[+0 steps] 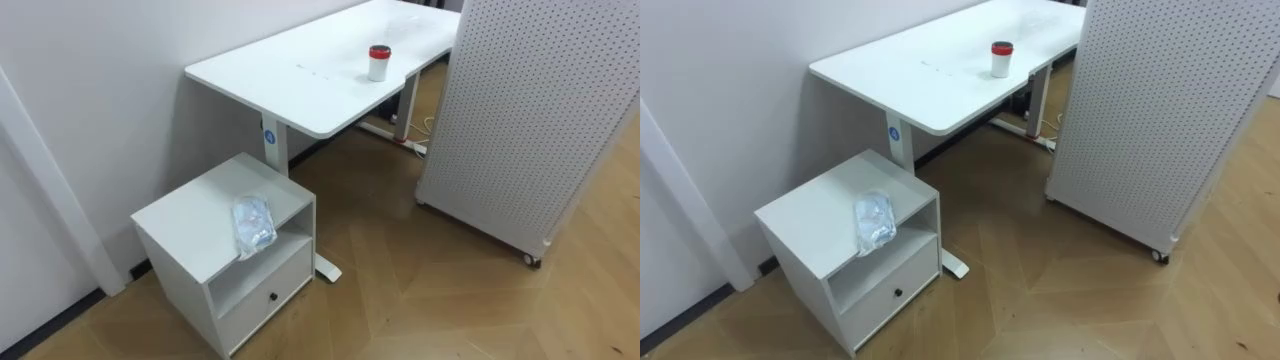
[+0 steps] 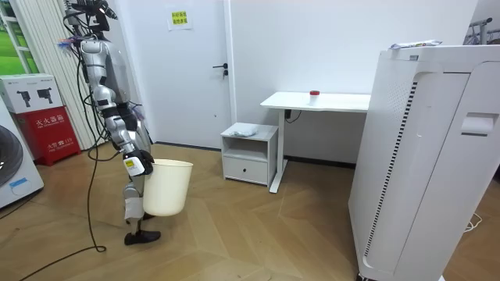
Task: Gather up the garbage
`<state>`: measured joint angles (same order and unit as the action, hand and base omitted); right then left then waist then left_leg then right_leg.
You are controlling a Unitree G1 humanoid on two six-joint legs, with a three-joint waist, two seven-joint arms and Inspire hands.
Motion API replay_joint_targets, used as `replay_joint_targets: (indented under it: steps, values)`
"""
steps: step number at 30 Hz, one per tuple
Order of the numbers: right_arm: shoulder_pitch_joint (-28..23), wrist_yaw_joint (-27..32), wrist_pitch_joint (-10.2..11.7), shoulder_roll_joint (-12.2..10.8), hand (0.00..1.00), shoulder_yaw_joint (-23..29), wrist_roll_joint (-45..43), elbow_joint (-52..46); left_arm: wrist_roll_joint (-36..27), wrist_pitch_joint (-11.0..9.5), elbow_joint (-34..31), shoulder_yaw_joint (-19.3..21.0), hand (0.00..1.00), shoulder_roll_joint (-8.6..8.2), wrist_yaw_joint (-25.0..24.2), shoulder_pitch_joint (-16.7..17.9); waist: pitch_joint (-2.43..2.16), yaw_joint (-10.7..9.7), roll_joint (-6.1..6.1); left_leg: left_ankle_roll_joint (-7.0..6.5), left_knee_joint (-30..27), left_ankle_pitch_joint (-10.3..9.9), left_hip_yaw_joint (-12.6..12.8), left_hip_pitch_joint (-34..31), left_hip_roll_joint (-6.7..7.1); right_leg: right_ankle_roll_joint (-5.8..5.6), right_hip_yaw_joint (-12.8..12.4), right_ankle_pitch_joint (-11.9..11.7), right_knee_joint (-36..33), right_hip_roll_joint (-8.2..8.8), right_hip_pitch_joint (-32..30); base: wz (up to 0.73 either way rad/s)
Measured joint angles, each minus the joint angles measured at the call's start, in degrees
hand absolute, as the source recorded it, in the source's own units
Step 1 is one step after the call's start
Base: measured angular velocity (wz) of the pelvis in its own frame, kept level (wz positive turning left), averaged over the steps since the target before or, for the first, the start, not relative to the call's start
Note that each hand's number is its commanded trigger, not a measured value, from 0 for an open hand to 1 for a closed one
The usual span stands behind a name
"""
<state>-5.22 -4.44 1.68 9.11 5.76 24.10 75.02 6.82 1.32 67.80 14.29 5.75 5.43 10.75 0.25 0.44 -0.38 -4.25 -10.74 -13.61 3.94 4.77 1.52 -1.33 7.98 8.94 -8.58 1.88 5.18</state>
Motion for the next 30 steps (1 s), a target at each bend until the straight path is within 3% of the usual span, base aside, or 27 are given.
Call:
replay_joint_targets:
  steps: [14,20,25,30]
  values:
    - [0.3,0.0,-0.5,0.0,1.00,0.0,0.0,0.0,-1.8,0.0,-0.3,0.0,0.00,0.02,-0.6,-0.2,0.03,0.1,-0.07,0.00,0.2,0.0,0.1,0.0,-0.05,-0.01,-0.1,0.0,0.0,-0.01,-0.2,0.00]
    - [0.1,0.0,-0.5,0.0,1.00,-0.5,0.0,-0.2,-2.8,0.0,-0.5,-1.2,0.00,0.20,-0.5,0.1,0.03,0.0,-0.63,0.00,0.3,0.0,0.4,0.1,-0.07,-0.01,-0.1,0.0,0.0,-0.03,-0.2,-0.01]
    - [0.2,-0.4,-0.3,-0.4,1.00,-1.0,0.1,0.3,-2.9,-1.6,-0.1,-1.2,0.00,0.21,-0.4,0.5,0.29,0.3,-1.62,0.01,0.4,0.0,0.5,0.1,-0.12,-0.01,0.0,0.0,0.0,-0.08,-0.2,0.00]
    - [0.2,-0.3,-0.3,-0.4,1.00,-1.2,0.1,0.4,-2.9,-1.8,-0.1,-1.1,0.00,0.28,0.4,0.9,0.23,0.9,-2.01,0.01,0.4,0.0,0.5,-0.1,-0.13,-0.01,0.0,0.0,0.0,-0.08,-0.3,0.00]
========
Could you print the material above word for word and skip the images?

• Response area:
[+0 steps] 
[+0 steps] 
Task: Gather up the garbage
`<state>`: measured joint angles (same order and unit as the action, hand and base omitted); right then left then waist then left_leg then right_leg.
You are controlling a Unitree G1 humanoid on two six-joint legs, with a three-joint waist, two seven-joint arms and Inspire hands.
Motion API replay_joint_targets, used as `replay_joint_targets: (indented under it: steps, values)`
"""
steps: step number at 30 Hz, one per tuple
Order of the numbers: right_arm: shoulder_pitch_joint (-28..23), wrist_yaw_joint (-27..32), wrist_pitch_joint (-10.2..11.7), shoulder_roll_joint (-12.2..10.8), hand (0.00..1.00), shoulder_yaw_joint (-23..29), wrist_roll_joint (-45..43), elbow_joint (-52..46); left_arm: wrist_roll_joint (-36..27), wrist_pitch_joint (-11.0..9.5), elbow_joint (-34..31), shoulder_yaw_joint (-19.3..21.0), hand (0.00..1.00), shoulder_roll_joint (-8.6..8.2), wrist_yaw_joint (-25.0..24.2), shoulder_pitch_joint (-16.7..17.9); waist: pitch_joint (-2.43..2.16), yaw_joint (-10.7..9.7), roll_joint (-6.1..6.1); left_leg: left_ankle_roll_joint (-7.0..6.5), left_knee_joint (-30..27), left_ankle_pitch_joint (-10.3..9.9), left_hip_yaw_joint (-12.6..12.8), left_hip_pitch_joint (-34..31), left_hip_roll_joint (-6.7..7.1); right_leg: right_ankle_roll_joint (-5.8..5.6), right_hip_yaw_joint (-12.8..12.4), right_ankle_pitch_joint (-11.9..11.7), right_knee_joint (-36..33), right_hip_roll_joint (-8.2..8.8), right_hip_pitch_joint (-32..30); base: wz (up to 0.73 either way rad/s)
Measured joint angles, each minus the joint angles measured at the call's start, in degrees
hand absolute, as the source recorded it, in the source's own units
Step 1 is one step after the call's start
Base: measured angular velocity (wz) of the pelvis in its own frame, kept level (wz positive turning left), averaged over the steps since the target before or, for the first, the start, not relative to the call's start
Note that each hand's number is its commanded trigger, not a measured value, from 0 for an open hand to 1 for a closed one
The usual span stands behind a name
"""
<state>-5.22 -4.44 1.68 9.11 5.76 24.10 75.02 6.82 1.32 67.80 14.29 5.75 5.43 10.75 0.25 0.44 -0.38 -4.25 -10.74 -13.61 3.94 4.77 1.52 -1.33 7.98 8.94 -8.58 1.88 5.18</state>
Motion for the next 30 steps (1 s), a target at each bend until the straight path is within 3% of the usual span, base aside, or 27 are given.
Call:
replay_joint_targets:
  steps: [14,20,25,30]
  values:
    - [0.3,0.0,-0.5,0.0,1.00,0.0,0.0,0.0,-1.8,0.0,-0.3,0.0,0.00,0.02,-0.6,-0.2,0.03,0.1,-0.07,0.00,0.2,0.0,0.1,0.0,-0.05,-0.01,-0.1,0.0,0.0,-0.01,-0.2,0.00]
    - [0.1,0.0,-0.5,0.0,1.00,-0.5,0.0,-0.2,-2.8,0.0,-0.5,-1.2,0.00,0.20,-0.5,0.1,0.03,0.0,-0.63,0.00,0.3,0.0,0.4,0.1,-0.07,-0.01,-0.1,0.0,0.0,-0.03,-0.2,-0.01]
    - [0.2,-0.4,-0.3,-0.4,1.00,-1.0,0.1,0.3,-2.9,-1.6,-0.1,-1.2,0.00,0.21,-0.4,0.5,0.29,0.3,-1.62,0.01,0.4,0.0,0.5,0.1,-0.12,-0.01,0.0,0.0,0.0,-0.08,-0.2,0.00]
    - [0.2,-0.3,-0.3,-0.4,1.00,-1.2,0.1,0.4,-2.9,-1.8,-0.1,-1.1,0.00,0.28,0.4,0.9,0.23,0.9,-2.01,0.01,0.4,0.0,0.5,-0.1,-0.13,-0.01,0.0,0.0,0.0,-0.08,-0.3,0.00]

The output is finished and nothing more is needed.